6. A pressure responsive electrical switch for use with a high fluid pressure source comprising:
a body member formed of electrically conductive material having a central portion with a first surface and having first and second end portions, a recess formed in the first surface forming a fluid pressure chamber, an orifice extending between the first end portion and the recess, the first surface forming a shelf around the recess, a generally cylindrical wall extending from the central portion to a distal end at the second end portion forming a switch chamber,
an annular support plate having a centrally disposed bore therethrough, the bore having a longitudinal axis, the support plate having an outer periphery received on the shelf, a piston member having first and second diameter portions and having first and second ends, the first end and first diameter portion of the piston member slidably received in the support plate bore, the second end of the piston formed with a circular motion transfer rib having a selected diameter,
a flexible, impervious membrane disposed between the support plate and the shelf,
an electrically conductive annular disc support member contiguous with the support plate, the distal end of the cylindrical wall being deformed radially inwardly to capture the disc support member and annular support plate, a disc seat formed on the disc support member, a snap acting electrically conductive disc member having a center and being adapted to snap between a convex upward configuration and a concave upward configuration received on the disc seat,
an elongated electrical terminal member mounted on the disc support member but electrically isolated therefrom, the terminal member having a longitudinal axis coaxial with the longitudinal axis of the support plate bore, the terminal member having a distal end aligned with the disc and spaced a selected distance along the longitudinal axis below the disc seat, and a stationary electrical contact disposed on the distal end of the terminal member, the stationary contact having a circular projection having a selected diameter extending from the distal end so that when the snap acting disc snaps to a concave upward configuration engagement of the disc and the stationary electrical contact will be along a circular line spaced from the center of the disc.
2. A pressure responsive electrical switch according to claim 1 in which the stationary contact is configured as a generally circular rib having a selected diameter.
3. A pressure responsive electrical switch according to claim 2 in which the generally circular rib is discontinuous forming separated segments of a circle.
4. A pressure responsive electrical switch according to claim 2 in which the selected diameter of the circular rib is equal to or less than the selected diameter of the force transfer rib.
5. A pressure responsive electrical switch according to claim 1 in which the annular disc support member has a generally annular wall portion around the outer perimeter of the disc seat and the wall portion is deformed over spaced portions of the disc seat and spaced axially therefrom after the disc is received on the seat to loosely mount the disc as well as to prevent dislocation of the disc during assembly of the switch.
7. A pressure responsive electrical switch according to claim 6 in which the circular projection is discontinuous forming segments of a circle.
8. A pressure responsive electrical switch according to claim 6 in which the selected diameter of the circular portion is equal to or less than the selected diameter of the force transfer rib.

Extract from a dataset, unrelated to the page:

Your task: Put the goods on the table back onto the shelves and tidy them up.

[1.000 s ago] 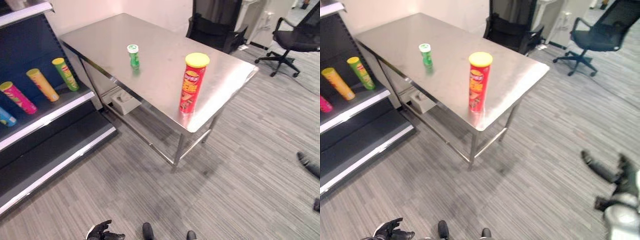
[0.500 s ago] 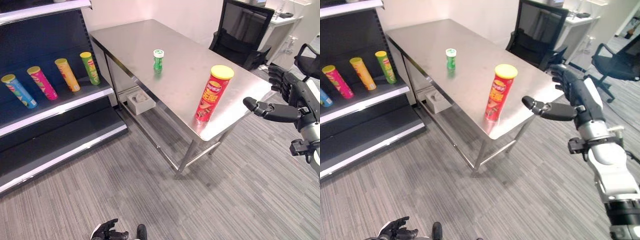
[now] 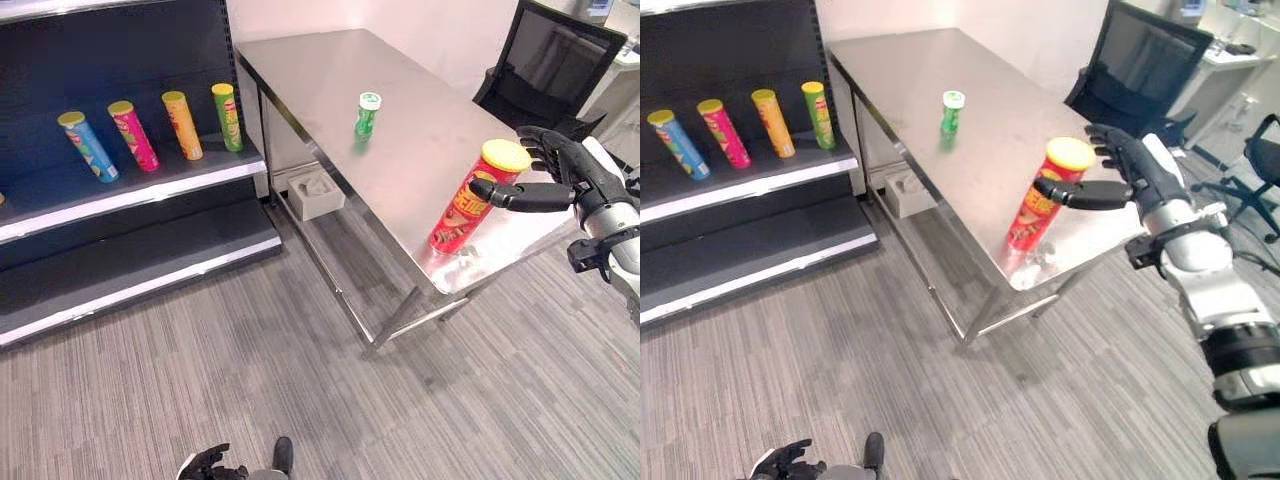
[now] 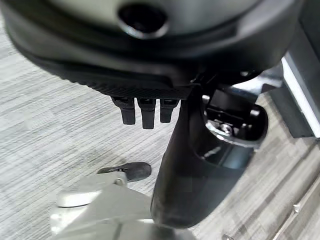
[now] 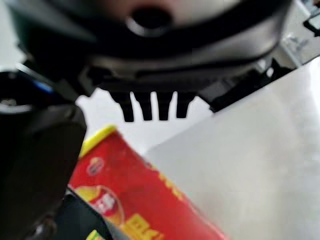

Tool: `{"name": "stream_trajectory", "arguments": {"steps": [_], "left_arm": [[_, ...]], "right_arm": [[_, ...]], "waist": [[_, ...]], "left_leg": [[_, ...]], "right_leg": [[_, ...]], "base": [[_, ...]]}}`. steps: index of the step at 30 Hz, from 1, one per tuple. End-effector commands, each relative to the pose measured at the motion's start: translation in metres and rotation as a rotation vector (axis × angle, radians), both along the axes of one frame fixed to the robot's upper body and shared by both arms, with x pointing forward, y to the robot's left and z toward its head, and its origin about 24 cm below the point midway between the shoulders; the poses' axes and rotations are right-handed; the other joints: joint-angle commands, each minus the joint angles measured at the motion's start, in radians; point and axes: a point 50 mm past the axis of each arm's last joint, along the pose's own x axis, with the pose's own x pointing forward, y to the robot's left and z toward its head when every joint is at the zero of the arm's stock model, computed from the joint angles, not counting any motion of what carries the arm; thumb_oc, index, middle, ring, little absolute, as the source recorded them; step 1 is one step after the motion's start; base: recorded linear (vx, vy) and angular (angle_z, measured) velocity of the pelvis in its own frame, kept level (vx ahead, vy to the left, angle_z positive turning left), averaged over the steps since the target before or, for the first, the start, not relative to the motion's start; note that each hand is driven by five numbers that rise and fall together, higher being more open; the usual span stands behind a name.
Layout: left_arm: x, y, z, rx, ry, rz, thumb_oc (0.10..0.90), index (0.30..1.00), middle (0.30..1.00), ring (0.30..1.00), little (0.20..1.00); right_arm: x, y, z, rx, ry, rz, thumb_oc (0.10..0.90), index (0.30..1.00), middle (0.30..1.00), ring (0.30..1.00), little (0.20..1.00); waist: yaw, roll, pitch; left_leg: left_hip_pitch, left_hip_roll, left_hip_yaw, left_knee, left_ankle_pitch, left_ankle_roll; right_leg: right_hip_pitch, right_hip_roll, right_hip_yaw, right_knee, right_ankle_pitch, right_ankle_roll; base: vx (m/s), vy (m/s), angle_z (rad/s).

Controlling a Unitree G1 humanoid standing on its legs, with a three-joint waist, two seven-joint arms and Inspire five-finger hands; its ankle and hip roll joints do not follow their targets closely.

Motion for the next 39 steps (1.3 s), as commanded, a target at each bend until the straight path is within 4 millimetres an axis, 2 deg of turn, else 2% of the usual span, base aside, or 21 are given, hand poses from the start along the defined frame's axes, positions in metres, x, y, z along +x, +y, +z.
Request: {"name": "stream_trajectory", "arguments": {"steps": [1, 18, 19, 20, 21, 32, 39], "left_arm": [[-0.005, -0.004, -0.002, 0.008, 0.025, -0.063, 0.8, 0.9, 0.9, 0.9, 0.9], [-0.003, -0.001, -0.001, 0.019, 0.01, -0.06, 0.8, 0.9, 0.9, 0.9, 0.9], [-0.004, -0.001, -0.001, 0.018, 0.01, -0.057, 0.8, 0.9, 0.9, 0.9, 0.9], [-0.004, -0.002, -0.001, 0.019, 0.01, -0.058, 0.8, 0.9, 0.9, 0.9, 0.9], [-0.004, -0.002, -0.001, 0.018, 0.009, -0.058, 0.8, 0.9, 0.9, 0.9, 0.9], [-0.006, -0.001, -0.001, 0.033, 0.021, -0.046, 0.8, 0.9, 0.9, 0.9, 0.9], [-0.003, 0.001, 0.0, 0.042, 0.01, -0.034, 0.8, 0.9, 0.9, 0.9, 0.9]], "right_arm": [[-0.004, 0.001, 0.072, -0.073, -0.23, -0.001, 0.8, 0.9, 0.9, 0.9, 0.9], [0.006, 0.003, 0.064, -0.166, -0.138, -0.025, 0.8, 0.9, 0.9, 0.9, 0.9], [0.007, 0.003, 0.062, -0.139, -0.152, -0.029, 0.499, 0.448, 0.448, 0.448, 0.448], [0.007, 0.003, 0.062, -0.126, -0.166, -0.034, 0.42, 0.331, 0.331, 0.331, 0.331], [0.007, 0.003, 0.062, -0.112, -0.179, -0.037, 0.4, 0.3, 0.3, 0.3, 0.3], [0.003, 0.004, 0.064, -0.057, -0.292, -0.086, 0.4, 0.3, 0.3, 0.3, 0.3], [-0.01, 0.012, 0.072, -0.056, -0.408, -0.068, 0.4, 0.3, 0.3, 0.3, 0.3]], "waist": [[0.023, -0.003, -0.053], [0.031, -0.009, -0.045], [0.031, -0.005, -0.044], [0.03, -0.004, -0.043], [0.031, -0.003, -0.043], [0.04, 0.001, -0.046], [0.033, 0.007, -0.051]], "left_leg": [[0.064, 0.1, 0.022, 0.006, -0.083, -0.1], [0.06, 0.097, 0.013, 0.006, -0.088, -0.099], [0.062, 0.096, 0.012, 0.006, -0.091, -0.098], [0.062, 0.095, 0.012, 0.006, -0.092, -0.097], [0.063, 0.094, 0.012, 0.006, -0.092, -0.097], [0.068, 0.093, 0.006, 0.006, -0.098, -0.092], [0.077, 0.094, 0.003, 0.006, -0.104, -0.091]], "right_leg": [[-0.014, -0.041, -0.008, 0.006, 0.023, 0.072], [-0.019, -0.045, -0.014, 0.006, 0.025, 0.074], [-0.018, -0.046, -0.013, 0.006, 0.022, 0.075], [-0.019, -0.046, -0.013, 0.006, 0.023, 0.075], [-0.018, -0.046, -0.014, 0.006, 0.022, 0.075], [-0.012, -0.047, -0.016, 0.006, 0.018, 0.073], [-0.005, -0.046, -0.019, 0.006, 0.014, 0.071]], "base": [[0.01, 0.0, 0.19], [0.0, 0.001, 0.01], [0.0, 0.0, 0.0], [0.0, 0.0, 0.0], [0.0, 0.0, 0.0], [0.0, 0.0, 0.0], [0.0, -0.007, 0.0]]}}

This invention relates generally to pressure responsive electrical switches for sensing fluid pressure and more particularly to such switches used in high pressure applications such as automotive power steering or brake systems.

It is conventional to place pressure responsive switches in communication with automotive hydraulic fluid systems, for example, to provide signals to the powertrain control module (PCM) responsive to the power steering demand so that engine speed can be increased when required to prevent stalling.

A prior art switch system used for this purpose is mounted in a power steering fluid pump and includes a piston slidably disposed in a port which extends from the high pressure side of the pump. A stationary electrical contact is disposed in alignment with the piston in a switch chamber and a second electrical contact is mounted on the end of the piston adjacent to the stationary electrical contact. The piston is normally spring biased away from the stationary electrical contact and is adapted to move into engagement with the stationary contact when the pressure of the fluid increases to a certain level. The fluid which communicates with the piston also is received in the switch chamber so that the contacts move into and out of engagement submersed in the fluid.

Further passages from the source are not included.